Playing in the high post, Mutts took advantage of the soft spot in Syracuse’s zone. With the forwards spread out more than usual, Mutts had ample time to choose whether to shoot or pass to a teammate and typically went to Aluma in the dunker spot down low.
Mutts finished with 12 points, 14 rebounds and 11 assists, recording just the second triple-double in Virginia Tech history. But even with Mutts’ performance, VT found difficulty putting Syracuse away until the latter stages of the game.
Our offense was terrible.
Syracuse head coach Jim Boeheim
When Syracuse had a chance to take the lead in the second half, it was another costly turnover that gave the Hokies easy points on the alley-oop to Mutts. On offense, the players who had powered the Orange during the four-game win streak were not the same. Cole Swider was 0-for-5 from 3 after shooting at least 60% from deep in all four wins, Buddy missed four straight 3s in the final 12 minutes of the game, and Boeheim noted Edwards’ presence was missing on ball screens, which allowed the Hokies to double the ball handler instead of sticking with Anselem.

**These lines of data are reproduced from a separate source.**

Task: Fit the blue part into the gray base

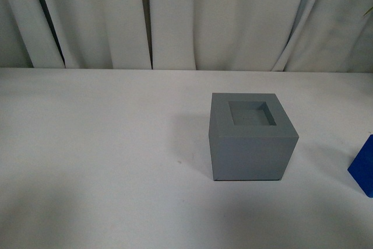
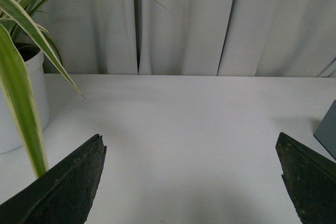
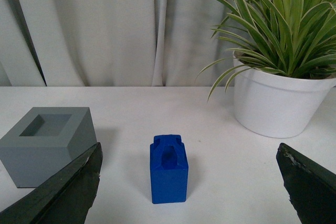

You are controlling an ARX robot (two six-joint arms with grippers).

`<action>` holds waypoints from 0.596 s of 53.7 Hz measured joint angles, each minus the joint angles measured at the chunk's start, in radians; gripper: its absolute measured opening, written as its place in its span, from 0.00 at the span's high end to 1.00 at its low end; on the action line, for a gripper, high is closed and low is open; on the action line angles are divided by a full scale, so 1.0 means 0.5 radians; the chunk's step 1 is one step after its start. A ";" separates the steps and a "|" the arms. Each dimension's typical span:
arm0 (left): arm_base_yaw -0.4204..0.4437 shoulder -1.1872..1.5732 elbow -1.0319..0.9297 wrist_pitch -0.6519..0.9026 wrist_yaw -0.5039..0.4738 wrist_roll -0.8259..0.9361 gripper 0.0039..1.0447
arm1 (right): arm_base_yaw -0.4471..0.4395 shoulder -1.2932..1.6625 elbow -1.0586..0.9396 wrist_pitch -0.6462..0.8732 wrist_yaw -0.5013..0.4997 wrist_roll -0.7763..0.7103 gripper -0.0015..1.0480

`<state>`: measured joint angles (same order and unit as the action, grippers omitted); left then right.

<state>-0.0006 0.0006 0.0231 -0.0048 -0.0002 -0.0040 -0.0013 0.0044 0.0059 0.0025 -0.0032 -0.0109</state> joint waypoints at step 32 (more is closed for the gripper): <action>0.000 0.000 0.000 0.000 0.000 0.000 0.06 | 0.000 0.000 0.000 0.000 0.000 0.000 0.07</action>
<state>-0.0006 0.0006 0.0231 -0.0048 -0.0002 -0.0040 -0.0013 0.0044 0.0059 0.0025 -0.0032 -0.0109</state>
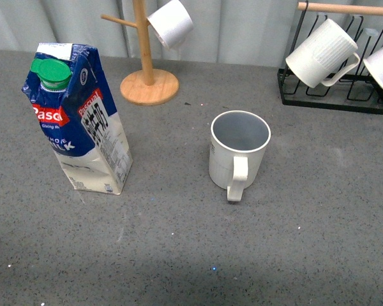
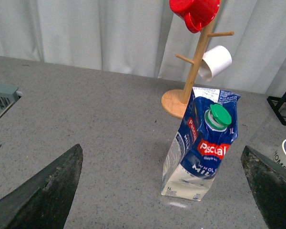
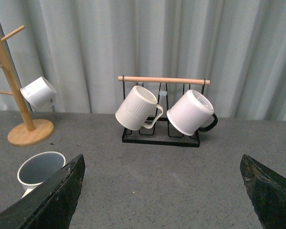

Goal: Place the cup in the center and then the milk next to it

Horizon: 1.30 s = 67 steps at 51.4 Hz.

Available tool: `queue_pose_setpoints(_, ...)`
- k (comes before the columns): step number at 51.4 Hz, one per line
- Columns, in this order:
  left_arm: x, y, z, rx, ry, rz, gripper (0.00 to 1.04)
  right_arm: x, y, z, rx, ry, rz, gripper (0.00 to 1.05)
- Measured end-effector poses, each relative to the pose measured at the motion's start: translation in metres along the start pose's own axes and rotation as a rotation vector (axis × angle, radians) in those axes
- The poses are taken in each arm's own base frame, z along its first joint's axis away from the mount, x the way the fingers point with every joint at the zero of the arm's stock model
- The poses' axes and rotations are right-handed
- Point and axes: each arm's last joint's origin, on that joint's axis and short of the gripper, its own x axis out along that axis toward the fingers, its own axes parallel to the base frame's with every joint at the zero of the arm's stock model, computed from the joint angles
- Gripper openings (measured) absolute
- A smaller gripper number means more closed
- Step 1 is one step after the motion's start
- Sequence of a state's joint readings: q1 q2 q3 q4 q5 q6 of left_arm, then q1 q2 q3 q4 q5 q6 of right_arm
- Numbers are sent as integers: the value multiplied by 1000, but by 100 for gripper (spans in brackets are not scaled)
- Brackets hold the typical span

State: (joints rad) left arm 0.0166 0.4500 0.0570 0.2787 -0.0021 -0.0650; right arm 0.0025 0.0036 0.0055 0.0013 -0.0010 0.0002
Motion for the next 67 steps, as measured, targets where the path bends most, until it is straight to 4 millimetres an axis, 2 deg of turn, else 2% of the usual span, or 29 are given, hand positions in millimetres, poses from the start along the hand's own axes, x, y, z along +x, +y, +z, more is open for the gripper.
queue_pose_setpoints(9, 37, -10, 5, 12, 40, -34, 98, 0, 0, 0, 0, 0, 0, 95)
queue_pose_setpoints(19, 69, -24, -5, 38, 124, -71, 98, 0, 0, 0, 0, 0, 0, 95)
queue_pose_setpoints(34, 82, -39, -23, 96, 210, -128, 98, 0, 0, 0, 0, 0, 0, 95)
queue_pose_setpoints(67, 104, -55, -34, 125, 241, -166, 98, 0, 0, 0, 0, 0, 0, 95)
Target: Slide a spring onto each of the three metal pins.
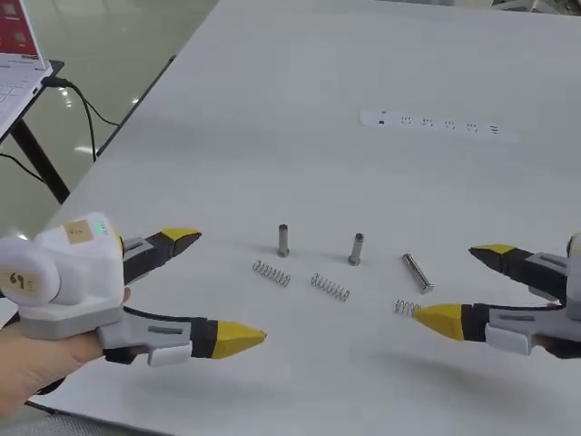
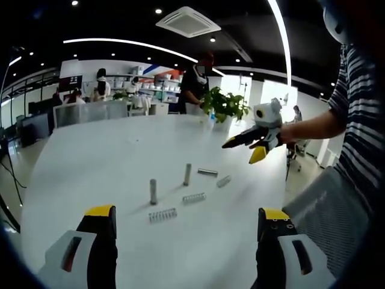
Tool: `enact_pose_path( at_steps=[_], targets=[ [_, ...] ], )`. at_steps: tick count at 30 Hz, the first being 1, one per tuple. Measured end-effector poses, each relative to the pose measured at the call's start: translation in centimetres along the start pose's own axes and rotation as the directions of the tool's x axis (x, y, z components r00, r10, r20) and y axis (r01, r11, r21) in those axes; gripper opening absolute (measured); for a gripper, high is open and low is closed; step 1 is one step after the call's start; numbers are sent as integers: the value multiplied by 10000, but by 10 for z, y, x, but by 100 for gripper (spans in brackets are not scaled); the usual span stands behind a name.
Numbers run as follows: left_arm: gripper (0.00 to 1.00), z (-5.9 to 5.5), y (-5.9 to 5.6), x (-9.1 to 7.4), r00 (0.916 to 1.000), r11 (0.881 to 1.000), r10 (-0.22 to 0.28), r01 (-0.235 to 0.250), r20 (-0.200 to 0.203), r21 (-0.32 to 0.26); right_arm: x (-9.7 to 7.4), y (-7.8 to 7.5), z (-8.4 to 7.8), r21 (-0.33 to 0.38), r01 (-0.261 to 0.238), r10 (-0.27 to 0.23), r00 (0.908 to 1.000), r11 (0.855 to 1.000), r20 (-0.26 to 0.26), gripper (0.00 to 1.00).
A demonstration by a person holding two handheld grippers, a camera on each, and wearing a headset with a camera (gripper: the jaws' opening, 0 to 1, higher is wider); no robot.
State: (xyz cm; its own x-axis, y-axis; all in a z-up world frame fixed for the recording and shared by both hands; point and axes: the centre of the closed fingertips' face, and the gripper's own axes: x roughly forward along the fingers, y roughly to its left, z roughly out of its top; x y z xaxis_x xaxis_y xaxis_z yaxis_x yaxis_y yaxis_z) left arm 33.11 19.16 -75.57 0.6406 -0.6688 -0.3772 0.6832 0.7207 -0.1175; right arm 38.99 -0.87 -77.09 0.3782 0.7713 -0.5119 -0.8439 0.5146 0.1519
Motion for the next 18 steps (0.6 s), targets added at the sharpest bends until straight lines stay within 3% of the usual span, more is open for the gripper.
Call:
enact_pose_path(
  at_steps=[10,13,18],
  targets=[
    [95,-1,-1,0,10000,10000,8,-8,10,-45,12,-13,9,198,230,-214,9969,9995,-751,65],
    [95,-1,-2,0,10000,10000,-3,3,-25,-21,17,-23,-2,142,540,-509,9851,9984,-1642,60],
    [95,0,-1,0,10000,10000,39,-39,28,-76,26,-28,-6,476,566,-459,9784,9973,-2017,55]
  ],
)
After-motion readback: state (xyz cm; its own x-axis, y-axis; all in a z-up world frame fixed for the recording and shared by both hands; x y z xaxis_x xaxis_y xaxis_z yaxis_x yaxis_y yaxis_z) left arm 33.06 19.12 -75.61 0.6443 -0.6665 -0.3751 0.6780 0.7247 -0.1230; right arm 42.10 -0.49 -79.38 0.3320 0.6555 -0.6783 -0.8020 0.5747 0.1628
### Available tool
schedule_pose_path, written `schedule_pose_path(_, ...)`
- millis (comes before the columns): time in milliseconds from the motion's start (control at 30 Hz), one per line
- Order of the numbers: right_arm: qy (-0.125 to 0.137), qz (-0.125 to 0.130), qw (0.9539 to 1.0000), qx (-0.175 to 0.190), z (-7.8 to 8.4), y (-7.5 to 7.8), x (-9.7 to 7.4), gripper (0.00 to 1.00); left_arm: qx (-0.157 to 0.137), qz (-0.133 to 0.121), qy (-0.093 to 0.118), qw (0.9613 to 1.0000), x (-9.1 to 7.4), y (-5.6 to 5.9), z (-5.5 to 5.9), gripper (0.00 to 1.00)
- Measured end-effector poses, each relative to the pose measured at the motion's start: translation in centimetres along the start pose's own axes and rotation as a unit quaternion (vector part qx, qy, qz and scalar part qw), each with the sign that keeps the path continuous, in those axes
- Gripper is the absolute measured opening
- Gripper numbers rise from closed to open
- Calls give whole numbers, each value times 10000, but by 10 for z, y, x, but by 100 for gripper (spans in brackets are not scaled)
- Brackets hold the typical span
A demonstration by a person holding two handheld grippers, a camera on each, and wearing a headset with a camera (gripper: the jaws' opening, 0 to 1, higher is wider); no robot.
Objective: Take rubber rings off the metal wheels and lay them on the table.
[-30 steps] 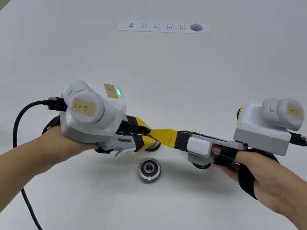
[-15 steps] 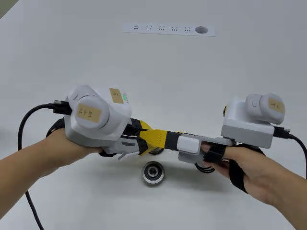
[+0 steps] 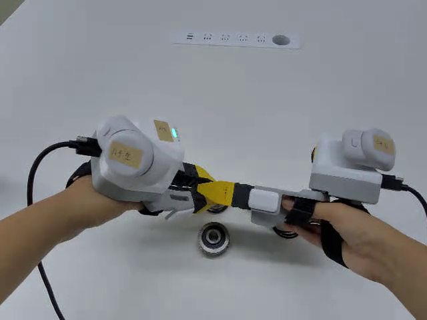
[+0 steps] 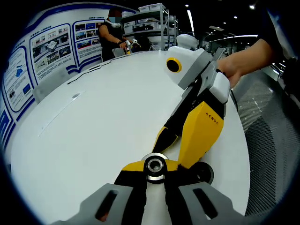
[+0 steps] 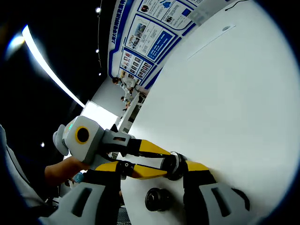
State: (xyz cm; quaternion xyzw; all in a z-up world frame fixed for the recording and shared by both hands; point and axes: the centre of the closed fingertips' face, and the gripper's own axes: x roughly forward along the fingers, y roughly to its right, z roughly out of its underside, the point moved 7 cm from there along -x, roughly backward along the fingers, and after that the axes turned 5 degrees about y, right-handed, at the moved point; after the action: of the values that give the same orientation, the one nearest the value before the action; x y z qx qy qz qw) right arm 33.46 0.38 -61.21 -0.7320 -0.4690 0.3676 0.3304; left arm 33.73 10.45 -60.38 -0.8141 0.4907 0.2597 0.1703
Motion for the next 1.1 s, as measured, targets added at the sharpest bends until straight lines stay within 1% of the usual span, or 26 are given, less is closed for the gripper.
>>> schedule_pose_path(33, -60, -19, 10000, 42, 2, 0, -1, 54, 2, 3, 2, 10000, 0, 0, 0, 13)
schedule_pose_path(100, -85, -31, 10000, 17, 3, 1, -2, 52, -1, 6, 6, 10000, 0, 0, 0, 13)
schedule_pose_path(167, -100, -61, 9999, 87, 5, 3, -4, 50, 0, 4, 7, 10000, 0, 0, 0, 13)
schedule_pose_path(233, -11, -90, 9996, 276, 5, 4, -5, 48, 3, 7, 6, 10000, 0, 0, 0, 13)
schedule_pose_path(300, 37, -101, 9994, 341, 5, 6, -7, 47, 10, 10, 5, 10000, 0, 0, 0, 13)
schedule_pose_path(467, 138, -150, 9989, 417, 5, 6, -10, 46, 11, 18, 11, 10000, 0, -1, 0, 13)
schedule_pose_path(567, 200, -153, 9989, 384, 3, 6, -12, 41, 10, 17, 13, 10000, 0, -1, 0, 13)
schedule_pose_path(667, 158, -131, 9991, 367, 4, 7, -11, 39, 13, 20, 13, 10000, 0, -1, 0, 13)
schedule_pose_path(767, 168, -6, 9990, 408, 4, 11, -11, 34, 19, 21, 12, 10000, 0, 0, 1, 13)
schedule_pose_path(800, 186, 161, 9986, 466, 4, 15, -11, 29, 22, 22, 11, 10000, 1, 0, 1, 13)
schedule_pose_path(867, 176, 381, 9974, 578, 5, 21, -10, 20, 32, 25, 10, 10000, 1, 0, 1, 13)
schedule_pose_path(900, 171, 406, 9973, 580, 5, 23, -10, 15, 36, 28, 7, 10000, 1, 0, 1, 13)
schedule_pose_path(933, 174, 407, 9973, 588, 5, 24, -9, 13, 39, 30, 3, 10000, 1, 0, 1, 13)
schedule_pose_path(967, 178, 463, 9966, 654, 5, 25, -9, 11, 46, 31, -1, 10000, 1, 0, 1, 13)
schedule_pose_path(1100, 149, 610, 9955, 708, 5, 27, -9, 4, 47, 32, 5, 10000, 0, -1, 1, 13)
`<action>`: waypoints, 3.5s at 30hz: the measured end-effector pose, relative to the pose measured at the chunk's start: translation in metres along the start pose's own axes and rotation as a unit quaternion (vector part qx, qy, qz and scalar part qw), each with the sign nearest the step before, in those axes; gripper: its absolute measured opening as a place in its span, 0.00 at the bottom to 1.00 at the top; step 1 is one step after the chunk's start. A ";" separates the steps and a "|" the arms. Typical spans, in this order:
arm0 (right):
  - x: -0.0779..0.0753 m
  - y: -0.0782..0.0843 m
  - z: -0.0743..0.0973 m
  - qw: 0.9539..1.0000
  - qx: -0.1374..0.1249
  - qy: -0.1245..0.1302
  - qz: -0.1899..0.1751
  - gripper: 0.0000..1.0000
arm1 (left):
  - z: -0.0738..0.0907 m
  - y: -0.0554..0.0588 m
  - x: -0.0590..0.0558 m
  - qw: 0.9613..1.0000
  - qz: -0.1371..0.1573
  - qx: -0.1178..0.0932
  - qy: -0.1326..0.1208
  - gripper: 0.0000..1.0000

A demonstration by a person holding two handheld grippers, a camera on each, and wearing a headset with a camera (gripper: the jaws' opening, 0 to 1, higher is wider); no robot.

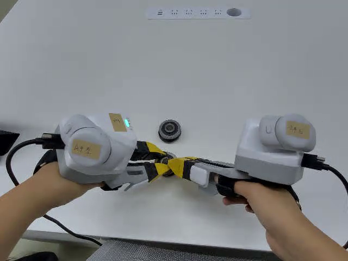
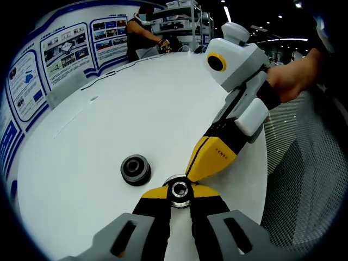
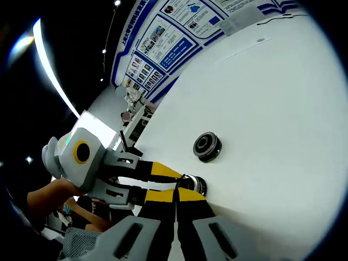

“We had three or four opportunities late, real good looks, and didn’t make them,” Boeheim said. “And we have to make some of those at that stage.”
Saturday, SU’s offense hit a bump in the road after giving the Orange hope of a late-season run to the NCAA Tournament. But on nights like these where the defense played well but still wasn’t enough to steal must-win games, it put the onus on Syracuse’s scorers — who couldn’t deliver.
“Our offense was terrible,” Boeheim said.